• [WHAT THIS TASK INVOLVES]: Pull every "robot" line out of the data below.

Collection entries
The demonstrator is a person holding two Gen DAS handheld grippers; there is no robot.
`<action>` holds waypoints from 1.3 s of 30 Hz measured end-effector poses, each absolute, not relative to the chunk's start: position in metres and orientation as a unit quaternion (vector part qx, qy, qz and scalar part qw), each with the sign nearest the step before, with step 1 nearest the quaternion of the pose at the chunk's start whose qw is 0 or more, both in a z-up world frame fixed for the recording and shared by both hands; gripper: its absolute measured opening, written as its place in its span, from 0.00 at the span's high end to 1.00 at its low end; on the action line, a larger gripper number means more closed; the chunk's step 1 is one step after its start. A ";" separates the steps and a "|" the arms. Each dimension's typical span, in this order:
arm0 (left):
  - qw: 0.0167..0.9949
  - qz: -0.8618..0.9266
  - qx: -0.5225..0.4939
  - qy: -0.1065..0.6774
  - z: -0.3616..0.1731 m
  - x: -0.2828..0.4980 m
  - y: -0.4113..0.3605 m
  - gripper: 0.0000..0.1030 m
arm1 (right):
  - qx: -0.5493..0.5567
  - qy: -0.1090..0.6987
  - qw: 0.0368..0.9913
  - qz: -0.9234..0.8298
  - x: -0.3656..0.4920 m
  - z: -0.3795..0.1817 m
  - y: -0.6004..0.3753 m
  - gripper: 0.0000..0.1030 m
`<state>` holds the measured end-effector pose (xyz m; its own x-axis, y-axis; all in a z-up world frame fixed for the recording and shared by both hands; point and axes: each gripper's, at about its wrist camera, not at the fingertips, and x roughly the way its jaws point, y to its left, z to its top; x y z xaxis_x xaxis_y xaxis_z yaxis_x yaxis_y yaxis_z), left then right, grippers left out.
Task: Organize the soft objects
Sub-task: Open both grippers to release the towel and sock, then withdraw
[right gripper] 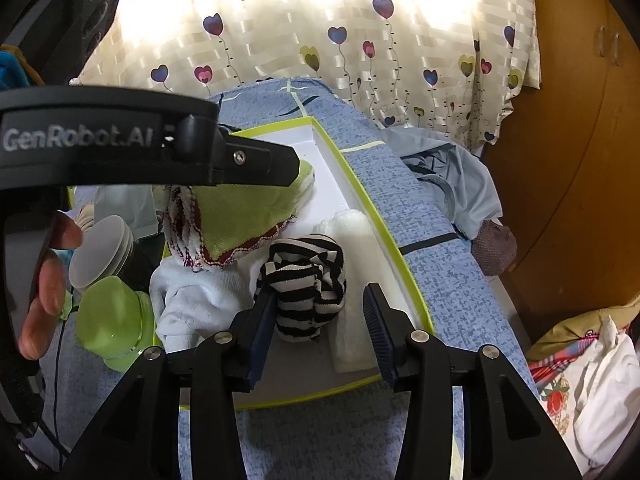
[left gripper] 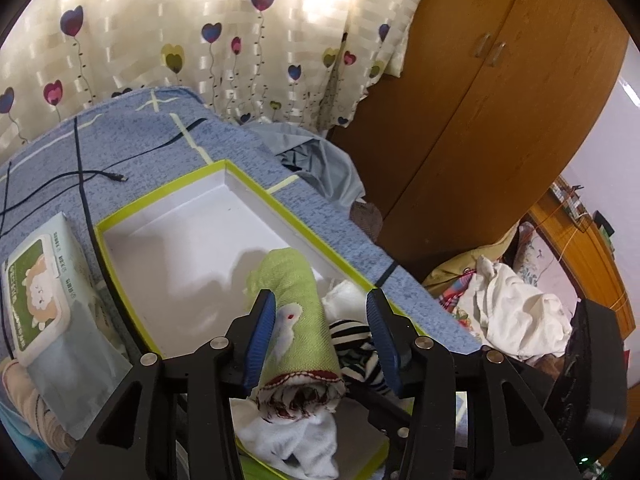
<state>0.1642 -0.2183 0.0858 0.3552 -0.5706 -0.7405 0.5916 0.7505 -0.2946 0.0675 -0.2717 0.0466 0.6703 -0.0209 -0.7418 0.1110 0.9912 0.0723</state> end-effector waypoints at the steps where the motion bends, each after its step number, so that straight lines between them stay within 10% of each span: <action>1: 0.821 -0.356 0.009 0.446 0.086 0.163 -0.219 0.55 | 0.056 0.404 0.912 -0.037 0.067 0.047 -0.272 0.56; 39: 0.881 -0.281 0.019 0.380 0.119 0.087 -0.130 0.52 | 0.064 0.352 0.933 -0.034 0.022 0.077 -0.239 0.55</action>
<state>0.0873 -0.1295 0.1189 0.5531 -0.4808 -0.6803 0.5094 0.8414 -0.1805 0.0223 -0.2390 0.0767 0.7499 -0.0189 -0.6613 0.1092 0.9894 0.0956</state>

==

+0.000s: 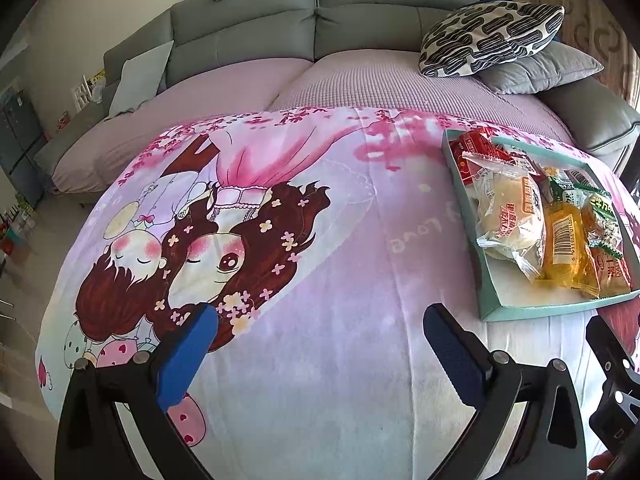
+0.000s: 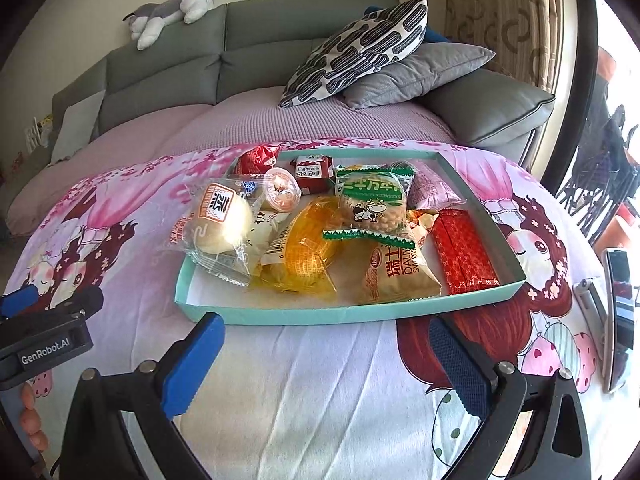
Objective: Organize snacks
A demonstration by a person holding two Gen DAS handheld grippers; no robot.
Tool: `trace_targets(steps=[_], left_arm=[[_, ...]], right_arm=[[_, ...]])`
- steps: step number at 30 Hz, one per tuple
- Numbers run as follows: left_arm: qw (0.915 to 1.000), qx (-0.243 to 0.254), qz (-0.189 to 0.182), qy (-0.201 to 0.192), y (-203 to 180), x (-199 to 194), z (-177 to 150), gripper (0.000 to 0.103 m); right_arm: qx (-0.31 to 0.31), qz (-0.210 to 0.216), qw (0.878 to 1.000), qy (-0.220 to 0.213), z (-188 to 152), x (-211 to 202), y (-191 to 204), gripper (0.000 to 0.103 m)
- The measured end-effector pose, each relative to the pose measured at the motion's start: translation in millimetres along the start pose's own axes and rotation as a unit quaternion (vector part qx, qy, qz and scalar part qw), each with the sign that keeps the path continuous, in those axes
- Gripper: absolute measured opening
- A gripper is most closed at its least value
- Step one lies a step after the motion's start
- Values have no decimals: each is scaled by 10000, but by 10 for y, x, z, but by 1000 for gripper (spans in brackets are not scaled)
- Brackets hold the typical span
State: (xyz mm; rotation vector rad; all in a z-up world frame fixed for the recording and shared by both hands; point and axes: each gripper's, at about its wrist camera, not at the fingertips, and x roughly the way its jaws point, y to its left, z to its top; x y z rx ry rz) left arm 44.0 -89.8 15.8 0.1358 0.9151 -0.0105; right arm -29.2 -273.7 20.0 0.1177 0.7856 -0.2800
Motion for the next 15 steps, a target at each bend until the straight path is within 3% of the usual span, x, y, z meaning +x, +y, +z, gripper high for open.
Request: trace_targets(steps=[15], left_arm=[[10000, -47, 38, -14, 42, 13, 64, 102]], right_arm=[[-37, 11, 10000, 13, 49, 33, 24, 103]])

• [ANSWER TO THIS PROBLEM]:
The demonstrator is a person holding two Gen DAS handheld grippers; there is no robot.
A demonstration by a person holding two Gen DAS handheld grippers; no robot.

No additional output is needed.